Everyone I know who’s done it has done it out of desperation, not because they thought it would be fun. They all used a lot of drugs to keep themselves calm and to make the actual sex bearable, and they usually worked in teams of two because it’s too dangerous around here to work alone. Too many times they’d wind up getting forced to do something they didn’t agree to and then they wouldn’t get paid. It’s not glamourous, but it isn’t my place to tell anybody what they should or shouldn’t meddle in for some jollies.
I don’t judge sex workers and I don’t think it’s a bad thing so long as you’re in control of your situation and you’re not being exploited, and it sounds like you’re definitely in control so that’s great. I’d be curious to know what experiences you’ve had that you’ve found surprising or contrary to what you thought it’d be like.

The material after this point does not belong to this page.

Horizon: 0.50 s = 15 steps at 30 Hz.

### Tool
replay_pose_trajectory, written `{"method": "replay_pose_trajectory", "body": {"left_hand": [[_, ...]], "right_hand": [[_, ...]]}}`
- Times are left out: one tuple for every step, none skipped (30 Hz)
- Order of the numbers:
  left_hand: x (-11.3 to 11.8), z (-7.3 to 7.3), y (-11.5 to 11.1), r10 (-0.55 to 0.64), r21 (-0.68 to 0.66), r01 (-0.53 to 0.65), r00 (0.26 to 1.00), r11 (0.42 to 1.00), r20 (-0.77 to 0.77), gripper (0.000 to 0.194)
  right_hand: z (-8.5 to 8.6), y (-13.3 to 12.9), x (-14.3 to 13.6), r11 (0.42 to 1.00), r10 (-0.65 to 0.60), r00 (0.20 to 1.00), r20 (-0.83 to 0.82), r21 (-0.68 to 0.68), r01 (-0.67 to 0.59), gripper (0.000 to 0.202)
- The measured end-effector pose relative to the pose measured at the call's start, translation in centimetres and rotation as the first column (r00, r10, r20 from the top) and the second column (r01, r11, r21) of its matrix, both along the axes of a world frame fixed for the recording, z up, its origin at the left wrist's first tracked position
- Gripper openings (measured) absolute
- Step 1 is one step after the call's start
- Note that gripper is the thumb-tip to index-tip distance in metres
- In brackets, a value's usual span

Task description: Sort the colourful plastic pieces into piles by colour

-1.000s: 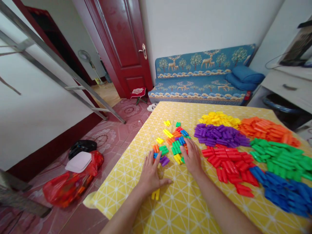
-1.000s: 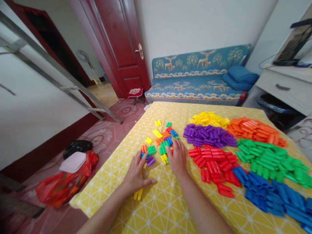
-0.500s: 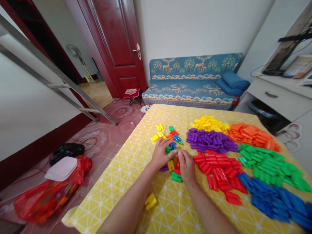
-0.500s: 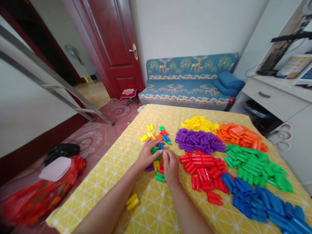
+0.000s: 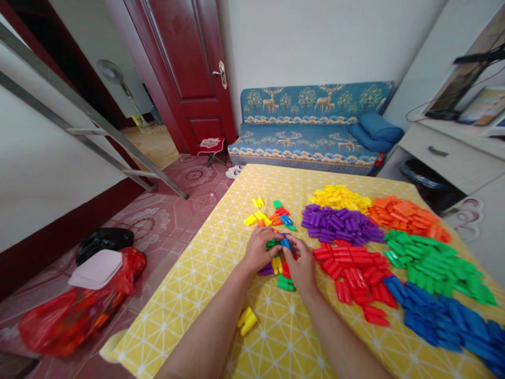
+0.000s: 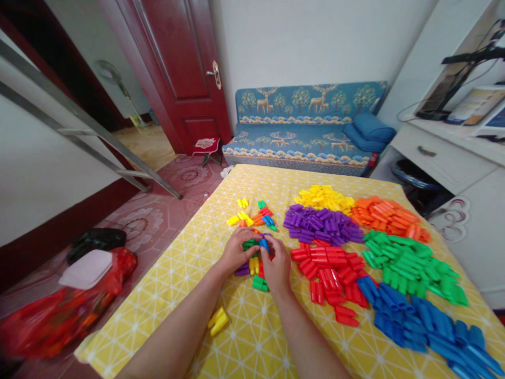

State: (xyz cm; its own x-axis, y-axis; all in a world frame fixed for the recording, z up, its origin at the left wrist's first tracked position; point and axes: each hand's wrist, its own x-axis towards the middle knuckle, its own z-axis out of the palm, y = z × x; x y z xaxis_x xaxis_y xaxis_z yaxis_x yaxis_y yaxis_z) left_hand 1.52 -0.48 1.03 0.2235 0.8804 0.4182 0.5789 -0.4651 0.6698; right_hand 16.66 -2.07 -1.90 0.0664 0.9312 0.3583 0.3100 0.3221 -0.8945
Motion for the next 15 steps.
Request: {"method": "replay_pose_trajectory", "body": {"left_hand": [[-0.1, 0.0, 0.0, -0.013, -0.002, 0.013, 1.000, 1.000, -0.003, 0.032], [-0.1, 0.1, 0.0, -0.027, -0.004, 0.027, 1.000, 1.000, -0.005, 0.036], [-0.1, 0.1, 0.0, -0.041, -0.006, 0.041, 0.999, 0.999, -0.004, 0.039], [-0.1, 0.1, -0.1, -0.056, -0.006, 0.056, 0.998, 0.998, 0.001, 0.042], [-0.1, 0.2, -0.1, -0.064, -0.005, 0.064, 0.998, 0.998, 0.010, 0.043], [-0.1, 0.2, -0.1, -0.065, -0.002, 0.065, 0.998, 0.998, 0.021, 0.046], [-0.1, 0.2, -0.1, -0.062, 0.000, 0.062, 0.998, 0.998, 0.030, 0.049], [-0.2, 0.1, -0.1, -0.061, 0.002, 0.061, 0.998, 0.998, 0.035, 0.051], [-0.2, 0.0, -0.1, -0.059, 0.004, 0.059, 0.998, 0.998, 0.037, 0.051], [-0.2, -0.1, -0.1, -0.056, 0.005, 0.056, 0.998, 0.998, 0.038, 0.048], [-0.2, -0.3, -0.1, -0.054, 0.001, 0.054, 0.998, 0.999, 0.038, 0.044], [-0.2, -0.4, -0.1, -0.052, -0.004, 0.052, 0.998, 0.999, 0.042, 0.038], [-0.2, -0.6, 0.0, -0.042, -0.011, 0.043, 0.998, 0.999, 0.052, 0.032], [-0.2, -0.7, 0.0, -0.029, -0.019, 0.030, 0.997, 0.999, 0.070, 0.029], [-0.2, -0.9, 0.0, -0.018, -0.029, 0.021, 0.996, 0.999, 0.092, 0.026]], "right_hand": [[0.1, -0.1, 0.0, 1.000, -0.005, 0.999, -0.033, -0.011, 0.004, 0.028], [0.2, -0.1, 0.0, 1.000, -0.011, 0.998, -0.067, -0.022, 0.009, 0.027], [0.3, -0.2, 0.0, 0.999, -0.018, 0.995, -0.099, -0.029, 0.015, 0.025], [0.5, -0.3, 0.1, 0.999, -0.028, 0.991, -0.129, -0.031, 0.024, 0.024], [0.6, -0.4, 0.1, 0.999, -0.038, 0.987, -0.158, -0.027, 0.034, 0.022], [0.7, -0.4, 0.1, 0.999, -0.046, 0.982, -0.185, -0.019, 0.043, 0.021], [0.8, -0.4, 0.1, 0.999, -0.049, 0.977, -0.209, -0.010, 0.048, 0.021], [0.8, -0.4, 0.1, 0.999, -0.045, 0.973, -0.227, -0.005, 0.045, 0.021], [0.7, -0.4, 0.1, 0.999, -0.036, 0.970, -0.238, -0.003, 0.036, 0.021], [0.6, -0.3, 0.2, 1.000, -0.021, 0.971, -0.239, -0.004, 0.021, 0.022], [0.5, -0.3, 0.2, 1.000, -0.002, 0.974, -0.227, -0.006, 0.001, 0.022], [0.5, -0.2, 0.2, 1.000, 0.016, 0.979, -0.204, -0.003, -0.017, 0.023], [0.4, -0.2, 0.2, 1.000, 0.029, 0.985, -0.168, 0.009, -0.028, 0.024], [0.5, -0.2, 0.2, 0.999, 0.033, 0.992, -0.123, 0.033, -0.030, 0.024], [0.6, -0.2, 0.1, 0.998, 0.030, 0.997, -0.072, 0.065, -0.025, 0.025]]}}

I don’t judge sex workers, but the vast majority of people on Earth do, even if they hypocritically take advantage of their services.
I think the question I would ask you would be what do you think the long-term consequences of your choice will be? Are you prepared to deal with those consequences? Is this a profession/lifestyle that you want to pursue for the long term or do you think this might be just a phase? Do you think you may want a more conventional lifestyle ( marriage, kids, etc) in the future?